ORL, cilt.70, sa.4, ss.236-241, 2008 (SCI-Expanded) identifier identifier

  • Yayın Türü: Makale / Tam Makale
  • Cilt numarası: 70 Sayı: 4
  • Basım Tarihi: 2008
  • Doi Numarası: 10.1159/000130871
  • Dergi Adı: ORL
  • Derginin Tarandığı İndeksler: Science Citation Index Expanded (SCI-EXPANDED), Scopus
  • Sayfa Sayıları: ss.236-241
  • Anahtar Kelimeler: Facial nerve monitoring, Mivacurium, Neuromuscular blockade, Otologic surgery
  • Uşak Üniversitesi Adresli: Evet

Özet

Background: Facial nerve monitoring during otologic surgery is helpful for facial nerve preservation, but its usage is closely related to anesthetic procedures. Objectives: The aim of this study was to investigate the effectiveness of mivacurium-based partial neuromuscular blockade on facial nerve monitoring during otologic surgery. Methods: Forty-three patients scheduled for elective otologic surgery (mastoidectomy with and without tympanoplasty) participated in the study. After induction with propofol 2-3 mg·kg -1, remifentanil 1 μg·kg-1 and mivacurium 0.2 mg·kg-1, anesthesia was maintained with isoflurane 0.6-1.6 minimum alveolar concentration and remifentanil 0.25 μg·kg -1·min-1. Following complete recovery of neuromuscular blockade during induction, mivacurium infusion was initiated at 6 μg·kg-1·min-1 in an adjusted dose to reflect adductor pollicis activity of 50, 75 or 100% of normal.
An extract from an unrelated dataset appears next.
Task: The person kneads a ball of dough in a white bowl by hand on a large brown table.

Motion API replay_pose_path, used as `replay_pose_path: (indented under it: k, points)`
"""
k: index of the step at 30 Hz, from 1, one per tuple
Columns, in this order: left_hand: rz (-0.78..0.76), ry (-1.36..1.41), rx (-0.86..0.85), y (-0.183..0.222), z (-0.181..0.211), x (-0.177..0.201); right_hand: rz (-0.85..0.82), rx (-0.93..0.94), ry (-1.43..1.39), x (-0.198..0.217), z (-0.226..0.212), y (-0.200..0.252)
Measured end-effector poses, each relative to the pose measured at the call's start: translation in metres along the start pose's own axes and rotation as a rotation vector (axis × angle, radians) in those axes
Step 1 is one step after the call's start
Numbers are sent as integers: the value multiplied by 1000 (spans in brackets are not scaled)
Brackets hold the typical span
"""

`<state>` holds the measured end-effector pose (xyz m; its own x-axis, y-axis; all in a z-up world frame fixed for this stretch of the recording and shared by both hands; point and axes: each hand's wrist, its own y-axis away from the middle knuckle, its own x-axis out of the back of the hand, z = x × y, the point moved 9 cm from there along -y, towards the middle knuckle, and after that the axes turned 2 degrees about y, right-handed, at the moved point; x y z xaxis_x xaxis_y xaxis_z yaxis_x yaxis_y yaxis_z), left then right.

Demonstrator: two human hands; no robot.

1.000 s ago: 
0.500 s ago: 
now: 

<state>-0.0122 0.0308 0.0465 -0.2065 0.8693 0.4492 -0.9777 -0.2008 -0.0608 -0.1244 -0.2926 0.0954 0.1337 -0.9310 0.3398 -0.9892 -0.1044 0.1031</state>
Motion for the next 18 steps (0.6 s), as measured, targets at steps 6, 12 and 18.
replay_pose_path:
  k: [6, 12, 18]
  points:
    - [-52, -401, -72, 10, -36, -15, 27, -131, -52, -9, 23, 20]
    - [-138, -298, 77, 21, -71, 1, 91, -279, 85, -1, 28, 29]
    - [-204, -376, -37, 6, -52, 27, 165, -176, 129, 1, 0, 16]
The minimum stimulation thresholds obtained from each case were recorded. Results: Pre- and postoperatively, all 43 patients demonstrated clinically normal facial nerve function. In all cases, intraoperative facial nerve monitoring was performed successfully. There were no differences in threshold levels of the facial nerve stimulation between group I (1.84 ± 0.4 mA ) and group II (1.97 ± 0.2 mA). However, the stimulation thresholds of group III (1.53 ± 0.4 mA ) were found to be lower than those of groups I and II (p < 0.05). Conclusion: We conclude that partial neuromuscular blockade with mivacurium permits intraoperative facial nerve monitoring. Copyright © 2008 S. Karger AG.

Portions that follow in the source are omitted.